Cenneti iki günde görmüş aşık olmuştum, kısa sürmüştü belki ama o muhteşem tadı almıştım bir kere. Zor olacaktı unutmak,bırakıp gitmek ama zorundaydım. Kendim için değil kış güneşi için yapmalıydım bunu...Cehennemine tekrar hoş geldin Park Jimin
•
"Bu dışarıdaki adam kim jimin?" Hala kapıyı yumrukluyordu perdenin arkasından gölgesini görebiliyordum perdeler kapalı olduğu için içerisini göremiyor daha çok deliriyordu."Ş-şey... o benim." Yutkundum boğazımda koca bir yumru oluşmuştu konuşamıyordum. Gözlerim dolmuş bir damla yanağıma akmıştı bile. Namjoon yanıma geldi ve ellerini yanaklarıma koydu ona bakmam için hafif kaldırmıştı.
"Sadece tek bir şey soracağım o adamla gitmek istiyor musun?" Gözlerimin içine bakıyordu kalbim hem korku hem heyecandan yerinden çıkacak gibiydi. Üzerine bir de ellerinin yanaklarımda olması o sıcak teması, gözlerimin içine bakması daha da ritmimi bozuyordu.
"İ-istemiyorum, ama mecburum yoks-" Namjoon elimden tutup yatak odasına doğru sürüklemeye başladı gardırobun önünde durdu ve kapılarını açıp kıyafetlerden yer açtı.
"Burada bekle sesini çıkarma sakın." Gözlerimden yaşlar daha fazla akmaya başlamıştı durduramıyordum. Onun nasıl biri olduğunu bilmiyordu nasıl acımasız psikopat biri olduğunu bilmiyordu.

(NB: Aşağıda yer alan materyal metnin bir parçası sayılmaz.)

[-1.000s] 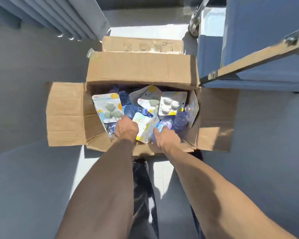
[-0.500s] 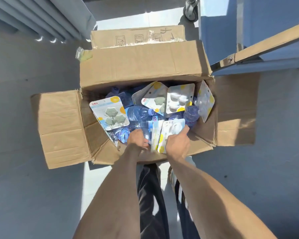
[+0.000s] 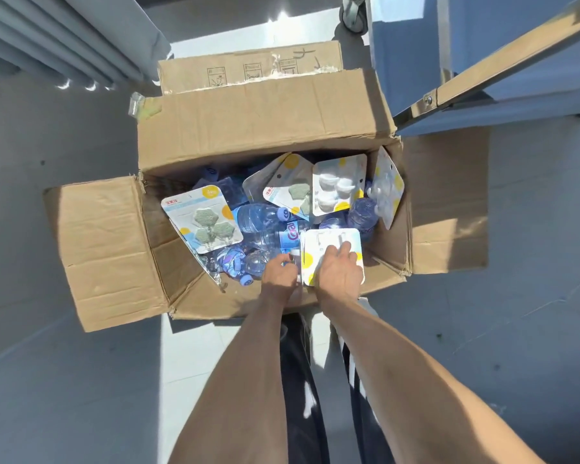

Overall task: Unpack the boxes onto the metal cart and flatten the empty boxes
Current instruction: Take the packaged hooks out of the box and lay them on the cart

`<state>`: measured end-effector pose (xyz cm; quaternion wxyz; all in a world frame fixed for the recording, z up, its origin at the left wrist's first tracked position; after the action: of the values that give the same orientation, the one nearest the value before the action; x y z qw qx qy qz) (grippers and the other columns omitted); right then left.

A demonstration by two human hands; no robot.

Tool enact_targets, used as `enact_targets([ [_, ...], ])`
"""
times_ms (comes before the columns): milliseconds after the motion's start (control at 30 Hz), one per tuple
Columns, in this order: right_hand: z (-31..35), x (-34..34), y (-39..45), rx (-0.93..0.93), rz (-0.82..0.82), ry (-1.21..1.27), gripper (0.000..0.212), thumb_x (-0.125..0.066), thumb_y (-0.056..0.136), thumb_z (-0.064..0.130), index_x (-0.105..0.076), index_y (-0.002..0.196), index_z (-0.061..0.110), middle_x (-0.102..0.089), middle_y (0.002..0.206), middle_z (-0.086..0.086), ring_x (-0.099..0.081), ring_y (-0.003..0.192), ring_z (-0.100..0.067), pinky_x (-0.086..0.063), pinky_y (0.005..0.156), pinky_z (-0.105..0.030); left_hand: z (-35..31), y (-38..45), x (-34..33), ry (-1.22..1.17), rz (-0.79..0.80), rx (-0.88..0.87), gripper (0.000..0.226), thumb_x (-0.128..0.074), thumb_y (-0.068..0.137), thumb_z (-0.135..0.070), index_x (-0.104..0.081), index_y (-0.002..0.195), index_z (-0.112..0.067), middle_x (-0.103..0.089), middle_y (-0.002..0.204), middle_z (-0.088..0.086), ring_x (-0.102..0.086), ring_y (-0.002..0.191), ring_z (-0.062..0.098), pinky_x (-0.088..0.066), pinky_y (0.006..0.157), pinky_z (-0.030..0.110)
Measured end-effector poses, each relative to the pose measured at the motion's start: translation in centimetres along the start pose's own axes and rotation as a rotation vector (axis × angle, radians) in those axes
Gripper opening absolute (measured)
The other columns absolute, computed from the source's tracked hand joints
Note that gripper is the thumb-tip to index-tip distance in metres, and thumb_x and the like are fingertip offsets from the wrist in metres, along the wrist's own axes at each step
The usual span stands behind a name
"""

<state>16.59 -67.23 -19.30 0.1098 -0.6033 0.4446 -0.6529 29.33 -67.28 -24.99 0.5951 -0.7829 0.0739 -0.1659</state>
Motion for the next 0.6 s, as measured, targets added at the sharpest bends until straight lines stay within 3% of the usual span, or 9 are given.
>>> enact_targets([
  [67, -0.2, 0.7, 0.7, -0.005, 0.044, 0.042, 0.032, -0.039, 0.098, 0.010, -0.046, 0.130, 0.012, -0.051, 0.126, -0.013, -0.056, 0.112, -0.029, -0.047, 0.082, -0.038, -1.7, -2.1, 0.6, -0.053, -0.030, 0.034, 0.011, -0.058, 0.068, -0.016, -0.060, 0.059, -0.011, -0.054, 0.052, 0.009, -0.047, 0.052, 0.022, -0.040, 0.057, 0.035],
  [167, -0.7, 1.4, 1.3, -0.041, 0.070, 0.049, 0.032, -0.038, 0.099, 0.006, -0.048, 0.129, 0.011, -0.057, 0.121, -0.012, -0.062, 0.110, -0.031, -0.050, 0.082, -0.037, -1.6, -2.5, 0.9, -0.039, -0.021, 0.178, 0.033, -0.068, 0.087, -0.032, -0.058, 0.075, -0.002, -0.052, 0.045, 0.010, -0.042, 0.038, 0.020, -0.030, 0.045, 0.025],
  [300, -0.8, 1.5, 2.0, -0.046, 0.108, 0.031, 0.032, -0.039, 0.100, 0.008, -0.047, 0.131, 0.010, -0.057, 0.126, -0.011, -0.060, 0.116, -0.030, -0.049, 0.088, -0.036, -2.4, -2.3, 0.4, -0.049, -0.008, 0.217, 0.023, -0.071, 0.085, -0.024, -0.062, 0.079, -0.003, -0.053, 0.048, 0.007, -0.042, 0.039, 0.018, -0.029, 0.044, 0.022],
  [467, -1.2, 1.4, 2.9, -0.132, 0.177, 0.098, 0.031, -0.046, 0.096, 0.010, -0.056, 0.126, 0.015, -0.060, 0.125, -0.008, -0.060, 0.116, -0.027, -0.049, 0.088, -0.035, -4.6, -3.2, 0.6, 0.063, -0.073, 0.115, 0.021, -0.066, 0.085, -0.016, -0.069, 0.087, 0.004, -0.060, 0.058, 0.009, -0.050, 0.035, 0.016, -0.032, 0.035, 0.018],
  [500, -1.1, 1.4, 2.7, -0.128, 0.153, 0.113, 0.030, -0.046, 0.097, 0.011, -0.054, 0.125, 0.014, -0.059, 0.124, -0.009, -0.060, 0.114, -0.028, -0.049, 0.085, -0.035, -5.4, -3.5, 1.0, 0.114, -0.121, 0.067, 0.022, -0.063, 0.087, -0.015, -0.068, 0.085, 0.006, -0.060, 0.060, 0.009, -0.053, 0.037, 0.016, -0.035, 0.036, 0.021],
  [600, -0.5, 1.1, 2.3, -0.018, 0.087, 0.149, 0.033, -0.042, 0.099, 0.013, -0.044, 0.132, 0.017, -0.049, 0.126, -0.012, -0.056, 0.111, -0.030, -0.045, 0.081, -0.036, -7.4, -4.3, 2.8, 0.311, -0.307, -0.106, 0.026, -0.058, 0.085, -0.022, -0.062, 0.076, 0.001, -0.052, 0.068, 0.010, -0.051, 0.067, 0.029, -0.034, 0.058, 0.030],
])
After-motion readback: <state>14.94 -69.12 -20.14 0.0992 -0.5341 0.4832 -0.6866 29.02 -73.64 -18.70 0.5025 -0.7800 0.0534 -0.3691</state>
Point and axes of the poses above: each hand's wrist, its own y-axis towards the middle knuckle, its own x-axis out of the back of the hand, z = x × y, the point moved 4 cm from there along y, towards the middle knuckle
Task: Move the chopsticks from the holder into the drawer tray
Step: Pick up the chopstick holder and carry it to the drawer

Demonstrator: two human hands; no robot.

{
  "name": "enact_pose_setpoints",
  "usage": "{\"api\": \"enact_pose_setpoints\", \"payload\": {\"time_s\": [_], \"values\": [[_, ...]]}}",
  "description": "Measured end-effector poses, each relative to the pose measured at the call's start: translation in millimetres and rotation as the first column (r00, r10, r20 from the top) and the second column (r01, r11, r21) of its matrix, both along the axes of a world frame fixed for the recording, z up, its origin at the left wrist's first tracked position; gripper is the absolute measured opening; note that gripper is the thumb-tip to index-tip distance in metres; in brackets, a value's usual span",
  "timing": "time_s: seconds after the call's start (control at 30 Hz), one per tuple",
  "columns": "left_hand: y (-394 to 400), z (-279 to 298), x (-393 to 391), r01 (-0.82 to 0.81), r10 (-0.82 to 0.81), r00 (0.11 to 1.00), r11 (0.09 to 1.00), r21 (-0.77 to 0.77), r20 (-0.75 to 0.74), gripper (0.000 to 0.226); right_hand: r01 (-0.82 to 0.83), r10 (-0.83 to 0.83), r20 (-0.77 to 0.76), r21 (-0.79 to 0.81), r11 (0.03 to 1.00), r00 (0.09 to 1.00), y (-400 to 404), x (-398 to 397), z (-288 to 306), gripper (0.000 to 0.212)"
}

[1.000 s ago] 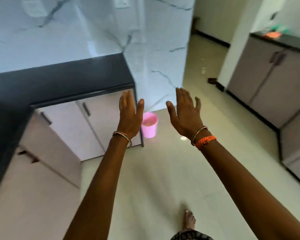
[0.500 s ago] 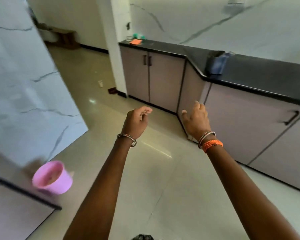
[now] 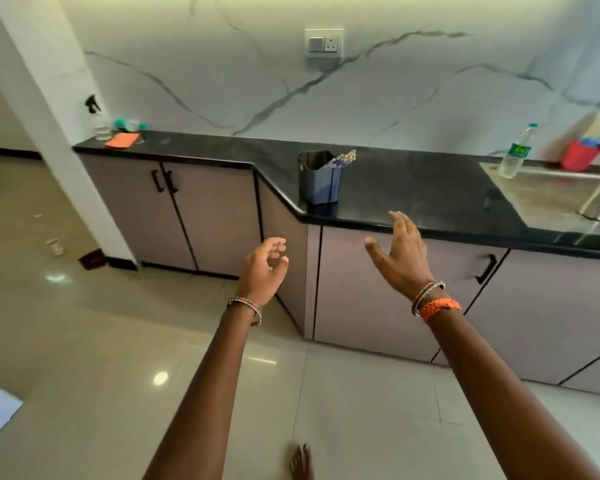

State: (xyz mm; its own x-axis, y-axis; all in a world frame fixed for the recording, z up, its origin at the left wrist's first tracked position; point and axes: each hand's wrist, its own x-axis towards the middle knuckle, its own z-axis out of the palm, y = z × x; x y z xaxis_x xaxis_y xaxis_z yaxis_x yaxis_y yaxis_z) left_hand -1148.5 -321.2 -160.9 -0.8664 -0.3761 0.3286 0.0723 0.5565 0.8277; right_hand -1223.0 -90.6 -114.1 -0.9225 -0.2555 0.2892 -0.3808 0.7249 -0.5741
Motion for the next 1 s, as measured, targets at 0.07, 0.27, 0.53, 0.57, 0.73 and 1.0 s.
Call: {"api": "enact_pose_setpoints", "payload": {"time_s": [0.07,0.27,0.53,0.57,0.73,1.0], "values": [[-8.1,2.2,-46.3,0.020,-0.020,0.999,1.000,0.014,0.030,0.032,-0.011,0.011,-0.017,0.003,1.000,1.000,-14.8,-42.3,4.2,0.073],[-27.2,-7.5,-151.5,0.035,-0.041,0.995,0.997,0.075,0.091,0.036,0.003,0.005,0.087,-0.095,0.995,0.996,-54.6,-140.6,-16.4,0.077],[-81.3,-25.5,-256.9,0.014,-0.044,0.978,0.989,0.149,0.204,0.043,-0.039,0.103,0.353,-0.185,0.982,0.930,-91.7,-268.6,-50.9,0.086],[-89.3,-29.0,-277.4,-0.018,-0.026,0.979,0.978,0.209,0.202,0.041,-0.015,0.087,0.360,-0.196,0.980,0.929,-98.2,-286.5,-60.4,0.089],[-114.2,-32.3,-399.5,-0.254,0.165,0.964,0.805,0.537,0.210,0.042,0.099,-0.042,0.244,-0.227,0.969,0.969,-155.1,-341.2,-99.5,0.113],[-125.6,-30.6,-511.0,-0.137,0.001,0.986,0.578,0.805,0.167,0.044,-0.028,0.085,0.121,-0.410,0.911,0.989,-196.4,-414.5,-116.6,0.051]]}}
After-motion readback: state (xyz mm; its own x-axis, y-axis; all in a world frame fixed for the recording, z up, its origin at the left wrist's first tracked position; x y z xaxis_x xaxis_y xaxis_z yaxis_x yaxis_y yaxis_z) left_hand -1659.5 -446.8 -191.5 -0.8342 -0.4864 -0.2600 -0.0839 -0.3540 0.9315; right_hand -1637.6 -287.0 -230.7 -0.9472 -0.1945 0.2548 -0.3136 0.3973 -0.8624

"Lütfen yapma bak o sana zarar verir." Ellerimi tuttu ve güven verircesine sıktı şefkatle bakıyordu yüzüme küçük bir gülümse yüzüne yerleştirdi ve kapıları kapatıp gitti. İçime çok kötü bir his kaplamıştı ve bu huzursuz ediyordu. Dua etmeye başladım sadece tanrıya yalvarıyordum. Hiç bir zaman dualarım kabul olmamıştı ama lütfen bir kere kabul olsun diye yalvardım ağlarken sadece bir kere dualarımı geri çevirme...
•
Masadaki bardak ve tabakları hızlıca mutfağa attım ve kapının önünde durdum derin bir nefes alıp kolu çevirdim. Karşımda duran adama baktım sinirli olduğu her halinden belli oluyordu. Kırk yaşlarındaydı yüzü yaşına rağmen daha yaşlı duruyordu boyu benden kısaydı ve göbekliydi."Alıcaklı gibi hayırdır? Uykumu böldünüz umarım önemli bir şeydir!" Esnedim ve saçlarımı karıştırdım. Adam tam önümde durdu ve yüzünü bana yaklaştırdı. İçeriye bakmaya çalışıyordu.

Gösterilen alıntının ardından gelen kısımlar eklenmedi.